About the anthologist, Binem Heller

Binem Heller is the anthologist who published this collection of poems in 1951, through the publisher “Yidisz-Buch” in Warsaw.

Heller was born in 1908 in Warsaw, and became a glove worker at the age of fourteen.

Binem Heller

Writing in Yiddish, he emerged early as a leader of Poland’s proletarian poets, equivalent to the Proletpen. His first collection, “Through the Bars”, was published in Łódź in 1930 and was confiscated by the Polish authorities.

From 1937 to 1939, he lived in Belgium and Paris. He returned to Warsaw, then fled to Bialystok before the Nazi German armies.
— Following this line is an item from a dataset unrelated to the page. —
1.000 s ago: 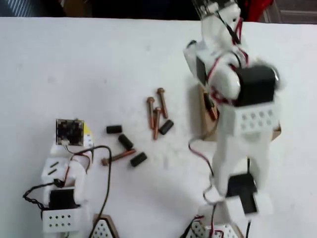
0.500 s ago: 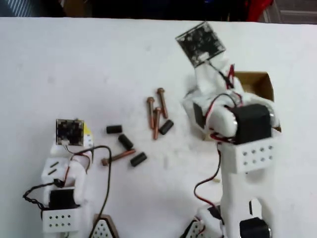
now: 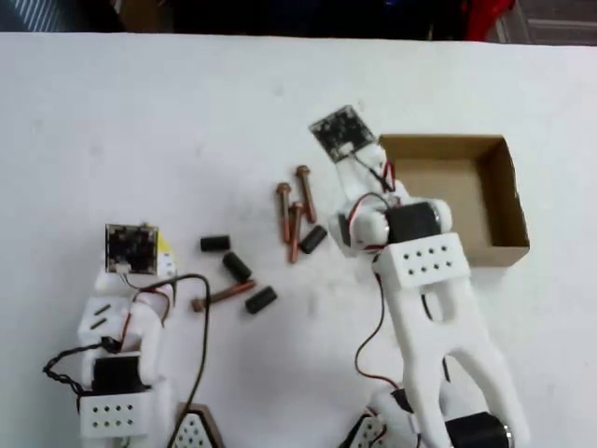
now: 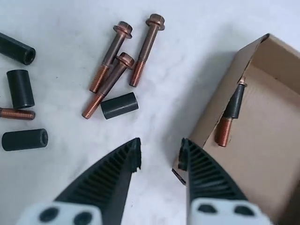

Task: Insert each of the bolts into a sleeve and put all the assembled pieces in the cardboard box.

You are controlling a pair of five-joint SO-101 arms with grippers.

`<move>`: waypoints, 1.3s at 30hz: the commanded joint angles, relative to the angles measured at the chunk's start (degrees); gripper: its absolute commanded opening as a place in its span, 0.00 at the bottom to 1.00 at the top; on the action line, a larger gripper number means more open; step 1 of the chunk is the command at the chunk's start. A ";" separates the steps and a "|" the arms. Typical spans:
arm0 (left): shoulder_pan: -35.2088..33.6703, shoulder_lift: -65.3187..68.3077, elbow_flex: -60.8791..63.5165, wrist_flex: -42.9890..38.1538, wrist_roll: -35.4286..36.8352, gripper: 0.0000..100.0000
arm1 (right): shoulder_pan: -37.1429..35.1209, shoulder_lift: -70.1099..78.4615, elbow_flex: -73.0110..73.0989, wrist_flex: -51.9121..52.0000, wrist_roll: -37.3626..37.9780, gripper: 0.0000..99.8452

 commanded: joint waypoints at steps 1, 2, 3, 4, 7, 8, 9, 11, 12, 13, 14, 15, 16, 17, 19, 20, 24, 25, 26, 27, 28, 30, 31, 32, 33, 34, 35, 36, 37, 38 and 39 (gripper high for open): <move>-0.40 -0.57 -0.62 -2.02 -0.44 0.02 | -0.92 -1.27 5.63 -9.01 0.70 0.13; -0.40 -0.57 -0.62 -2.02 -0.44 0.02 | -1.45 -1.27 7.56 -11.30 0.70 0.13; -0.40 -0.57 -0.62 -2.02 -0.44 0.02 | -2.15 -1.27 9.32 -13.32 0.70 0.13; -0.40 -0.57 -0.62 -2.02 -0.44 0.02 | -3.21 -1.27 10.90 -15.25 0.70 0.13; -0.40 -0.57 -0.53 -2.11 -0.44 0.02 | -6.64 -1.27 14.68 -20.79 0.70 0.13; -0.40 -0.57 -0.53 -2.11 -0.44 0.02 | -7.69 -1.27 15.56 -22.55 0.70 0.13; -0.40 -0.57 -0.53 -2.11 -0.44 0.02 | -8.48 -1.27 16.44 -24.04 0.70 0.13; -0.40 -0.57 -0.53 -2.11 -0.44 0.02 | -9.36 -1.27 17.93 -26.86 0.70 0.13; -0.40 -0.57 -0.44 -2.11 -0.44 0.02 | -9.36 -1.27 18.64 -28.18 0.70 0.13; -0.40 -0.57 -0.44 -2.11 -0.44 0.02 | -9.36 -1.19 19.34 -29.58 0.70 0.13; -0.40 -0.57 -0.44 -2.11 -0.44 0.02 | -9.19 -1.19 20.13 -31.25 0.79 0.13; -0.40 -0.57 -0.44 -2.11 -0.44 0.02 | -9.01 -1.19 20.92 -32.84 0.79 0.13; -0.40 -0.57 -0.44 -2.11 -0.44 0.02 | -9.01 -1.19 21.71 -34.33 0.79 0.13; -0.40 -0.57 -0.44 -2.11 -0.44 0.02 | -9.01 -1.19 22.59 -35.74 0.79 0.13; -0.40 -0.57 -0.44 -2.11 -0.44 0.02 | -9.19 -1.19 24.62 -38.55 0.88 0.13; -0.40 -0.57 -0.44 -2.11 -0.44 0.02 | -9.19 -1.19 25.76 -40.13 0.88 0.13; -0.40 -0.57 -0.44 -2.11 -0.44 0.02 | -9.01 -1.19 30.15 -46.55 6.42 0.13; -0.40 -0.57 -0.44 -2.11 -0.44 0.02 | -9.01 -1.19 31.21 -47.87 8.18 0.13; -0.40 -0.57 -0.44 -2.11 -0.44 0.02 | -9.01 -1.19 31.91 -48.92 9.05 0.13; -0.40 -0.57 -0.44 -2.11 -0.44 0.02 | -9.01 -1.19 32.44 -49.89 9.23 0.13; -0.40 -0.57 -0.44 -2.11 -0.44 0.02 | -9.01 -1.19 32.88 -50.68 9.23 0.13; -0.40 -0.57 -0.44 -2.11 -0.44 0.02 | -8.92 -1.19 33.49 -51.74 9.67 0.13; -0.40 -0.57 -0.44 -2.11 -0.44 0.02 | -8.92 -1.19 33.85 -52.26 9.67 0.13; -0.40 -0.57 -0.44 -2.11 -0.44 0.02 | -8.66 -1.19 34.20 -52.97 9.67 0.13; -0.40 -0.57 -0.44 -2.11 -0.44 0.02 | -8.40 -1.19 34.55 -53.41 9.67 0.13; -0.40 -0.57 -0.44 -2.11 -0.44 0.02 | -8.04 -1.19 34.81 -53.93 9.76 0.13; -0.40 -0.57 -0.44 -2.11 -0.44 0.02 | -7.69 -1.19 35.08 -54.29 9.76 0.13; -0.40 -0.57 -0.44 -2.11 -0.44 0.02 | -7.16 -1.19 35.34 -54.37 9.76 0.13; -0.40 -0.57 -0.44 -2.11 -0.44 0.02 | -6.73 -1.19 35.60 -54.37 9.85 0.13; -0.40 -0.57 -0.44 -2.11 -0.44 0.02 | -6.46 -1.19 35.69 -54.37 9.85 0.13; -0.40 -0.57 -0.44 -2.11 -0.44 0.02 | -6.11 -1.19 35.69 -54.37 9.85 0.13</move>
After the invasion of the Soviet Union in 1943, he took shelter in Alma-Ata, where he wrote the poems “Inheritance” and “In Shadow”. In 1947, he returned to Poland, hoping to participate in a revival of its Jewish cultural life. Heller helped write the script for the 1946 film Unzere kinder, one of the first films to address the Holocaust. In Poland, Heller was a member of the Union of Jewish Religious Communities in Poland and the Jewish Writers’ Union. “Spring in Poland” appeared in 1950, this collection in 1951, and “Poems, 1932-1939”, in 1956.

He then moved to Paris and Brussels, where his poem of political renunciation, “Alas, how they shattered my life”, caused a storm of controversy. A year later, he made Israel his home. His many later works include New poems (1964) and They shall arise (1984).

Heller wrote the poem “My sister Khaye”, which was later put to music and recorded by Israeli artist Chava Albershtein.

Binem Heller died in Israel in 1998.